1Radiology, Tongji Medical college affiliated to Huazhong University of Science and Technology, Wuhan, China, 2Radiation Oncology, University of Washington, Seattle, WA, United States, 3Radiology, University of Washington, Seattle, WA, United States

Synopsis

To classify malignant/benign lesions can be challenging and non-invasive means to further improve the diagnostic accuracy would have major impact on management in patients with pulmonary lesions. 62 patients with histologically confirmed pulmonary lesions were retrospectively reviewed. Intensity voxel histogram (IH) features were extracted from DCE-MRI. The efficacy of IH features to classify pulmonary lesions were assessed by correlation with pathology. Under cross-validation, a support vector machine algorithm achieved a diagnostic accuracy, sensitivity and specificity of 95%, 99 and 86%. Our results demonstrate that machine learning of DCE-MRI IH features has potential for accurately classifying pulmonary lesions for clinical translation.

Introduction

Lesion diagnosis on DCE MRI has been primarily limited to kinetic and morphologic variables. Recently, image intensity histogram analysis based on tumor voxel distributions was introduced as a possible diagnostic tool for tumor discrimination, tumor grading or treatment response evaluation by reflecting the underlying lesion biologic heterogeneity.1,2,3 In this work, we evaluate whether machine learning of DCE MRI intensity histogram radiomic features can further improve the differentiation between malignant and benign pulmonary lesions in a novel manner compared to conventional kinetic and morphologic variables.

Methods

With IRB approval and informed consent waived, 62 patients with pulmonary lesions (benign/malignant = 18/44) who underwent DCE MRI scans obtained with 1.5 T units or 3T units and subsequently had histopathologic confirmation were included in our study. Routine MR scans prior to DCE-MRI consisted of T1-and T2-weighted images obtained in the transverse plane in each patient.
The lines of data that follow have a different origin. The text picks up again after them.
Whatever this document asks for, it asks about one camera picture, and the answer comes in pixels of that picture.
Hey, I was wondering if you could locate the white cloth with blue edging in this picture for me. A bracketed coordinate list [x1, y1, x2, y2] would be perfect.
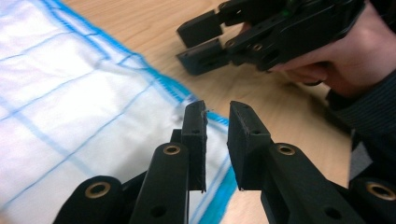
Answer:
[0, 0, 238, 224]

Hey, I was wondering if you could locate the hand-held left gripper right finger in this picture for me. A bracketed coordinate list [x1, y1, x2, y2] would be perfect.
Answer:
[226, 100, 367, 224]

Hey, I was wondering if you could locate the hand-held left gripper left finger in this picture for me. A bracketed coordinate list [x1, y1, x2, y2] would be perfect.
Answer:
[129, 100, 208, 224]
DCE MR scans consisted of a transverse orientation dynamic sequence using liver acquisition of volume acceleration (LAVA) with 30 sec temporal sampling, repeated for 18 frames, yielding a total acquisition time of 540 sec. Contours defining the whole 3D lesion region for each patient were manually delineated slice-by-slice on the axial pre-contrast and contrast-T1 images by a chest radiologist in MIM 6.6TM (MIM Software Inc., Cleveland, OH). Time-intensity curves were generated and the peak enhancement phase was manually selected. The peak enhancement phase images were subsequently fused with the pre-enhancement images to produce the enhancement ratio images. Nine intensity histogram features, including volume, integral, maximum, minimum, mean, median, kurtosis, skewness and the coefficient of variation (CoV) were extracted from the enhancement ratio images via MIM.1 Univariate receiver operating characteristic models, as well as multivariate support vector machine (SVM) models with radial basis function (RBF) kernels, were generated to predict the lesions’ pathological diagnosis (benign vs. malignant). Diagnostic performance was evaluated using leave-1-out cross-validation and averaged over 5 independent realizations.

Results

CoV was significantly higher in benign pulmonary lesions with AUC = 0.78 (P=0.001) (Table 1). When combining all histogram features, the SVM-RBF model achieved a 5-run average diagnostic accuracy of 94.8%, with sensitivity of 98.6%, specificity of 85.6%, positive predictive value of 94.4% and negative predictive value of 96.3% (Table 2). CoV ranked highest in importance for the SVM-RBF model, followed by volume, median, integral, mean, maximum, kurtosis, skewness and minimum (Table 3).

Discussion

In our study, we included a variety of benign nodule types (active infectious as well as the other benign lesions), which made the lesion classification more difficult using a single metric. CoV was the only variable which could successfully differentiate the malignant and benign groups. The examples (Figures 1 and 2) show a pair of benign and malignant cases with similar visual morphology and enhancement patterns but different intensity histogram features. In the multivariate analysis using leave-one-out cross validation with SVM-RBF machine learning algorithm, we combined intensity histogram features to further improve classification. We found that the SVM-RBF model can reach high diagnostic accuracy of 95%, with sensitivity of 99% and specificity of 86%. Our internally validated prediction model also showed reasonable consistency and stability over multiple independent realizations. This compares well with prior DCE-MRI studies on lesion classification that reported sensitivity, specificity and accuracy of 76-100%, 70-100%, and 80-95%, respectively,4 including use of a multiparametric approach.5

Conclusion:

Our suggests the potential power of machine learning with DCE MRI intensity histogram radiomic features to further improve the classification of benign versus malignant pulmonary lesions. The coefficient of variation of perfusion in the peak enhancement phase can differentiate between the two groups more accurately than the conventional metrics of mean peak enhancement, median peak enhancement or lesion volume. Machine learning of intensity histogram features can account for variability in perfusion patterns of benign lesions and aid in diagnostic performance.

Acknowledgements

No acknowledgement found.

References

1. Bowen SR, Yuh WTC, Hippe DS, et al. Tumor radiomic heterogeneity: Multiparametric functional imaging to characterize variability and predict response following cervical cancer radiation therapy. J Magn Reson Imaging 2017; 1805:105.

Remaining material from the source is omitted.